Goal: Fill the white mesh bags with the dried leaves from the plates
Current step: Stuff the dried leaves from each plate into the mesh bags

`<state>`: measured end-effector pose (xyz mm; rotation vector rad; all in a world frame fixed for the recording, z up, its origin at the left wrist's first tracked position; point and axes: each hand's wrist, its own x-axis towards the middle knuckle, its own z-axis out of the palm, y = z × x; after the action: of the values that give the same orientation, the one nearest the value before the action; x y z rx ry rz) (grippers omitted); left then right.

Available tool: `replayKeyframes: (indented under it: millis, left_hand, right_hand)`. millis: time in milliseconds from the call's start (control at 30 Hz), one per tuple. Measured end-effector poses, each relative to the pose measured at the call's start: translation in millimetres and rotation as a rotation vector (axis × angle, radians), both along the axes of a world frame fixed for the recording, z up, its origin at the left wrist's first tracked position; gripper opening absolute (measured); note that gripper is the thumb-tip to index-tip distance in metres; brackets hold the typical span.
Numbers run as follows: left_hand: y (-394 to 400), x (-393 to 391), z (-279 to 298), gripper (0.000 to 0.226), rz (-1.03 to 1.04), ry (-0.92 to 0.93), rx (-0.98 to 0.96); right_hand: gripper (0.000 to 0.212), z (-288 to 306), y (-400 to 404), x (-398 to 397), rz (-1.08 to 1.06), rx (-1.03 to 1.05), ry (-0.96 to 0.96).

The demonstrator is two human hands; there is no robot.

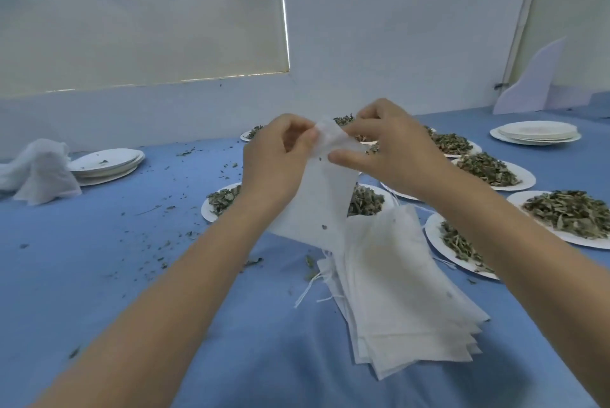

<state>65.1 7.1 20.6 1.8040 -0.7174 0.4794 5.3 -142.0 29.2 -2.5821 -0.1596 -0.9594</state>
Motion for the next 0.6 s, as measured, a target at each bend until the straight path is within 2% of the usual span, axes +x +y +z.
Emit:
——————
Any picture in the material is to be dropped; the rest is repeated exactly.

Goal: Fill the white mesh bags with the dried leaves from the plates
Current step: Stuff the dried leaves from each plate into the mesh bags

`<state>`: measured end-effector pose (xyz mm; rotation vector rad; all in a world frame fixed for the recording, z up, its origin at the left wrist's first tracked position; point and axes: each hand's wrist, its own x-axis towards the middle knuckle, its own z-axis out of the palm, y = z × x; after the action: of the values that give the same orientation, the one nearest the value before the action; x y z rx ry rz) (grippers omitted); left then right.

Available tool: `replayKeyframes: (indented under it: millis, left_hand, right_hand)`. millis: time in milliseconds from the call's start (control at 30 Hz), one per tuple. Measured end-effector poses, each relative to the pose measured at the call's start: translation in millimetres and rotation as a rotation vector (axis × angle, radians), both along the axes of a world frame fixed for the recording, z up, its origin at the left wrist's first tracked position; gripper opening absolute (measured); note that gripper is the thumb-tip to index-tip distance in metres; brackets hold the typical span.
Numbers run as follows: left_hand: y (-394 to 400), x (-393 to 391), z (-279 to 298), gripper (0.000 to 0.226), rz (-1.03 to 1.04), ry (-0.92 to 0.93), rx (-0.98 to 0.96); right_hand: gripper (0.000 to 0.212), z (-288 to 306), y (-400 to 404), x (-398 to 397), rz (-1.08 to 1.06), rx (-1.03 to 1.05), ry (-0.96 to 0.96).

The demonstrator is two human hands; there is no robot.


<state>65.1 7.1 20.6 1.8040 -0.7174 0.4794 5.3 -142.0 29.2 -2.5821 -0.1596 -0.9594</state>
Motion for the next 0.6 s, as measured, a target at each bend until the straight path is within 2% of the usual span, axes +x +y +z.
Emit:

Nothing remains to be added to the exercise.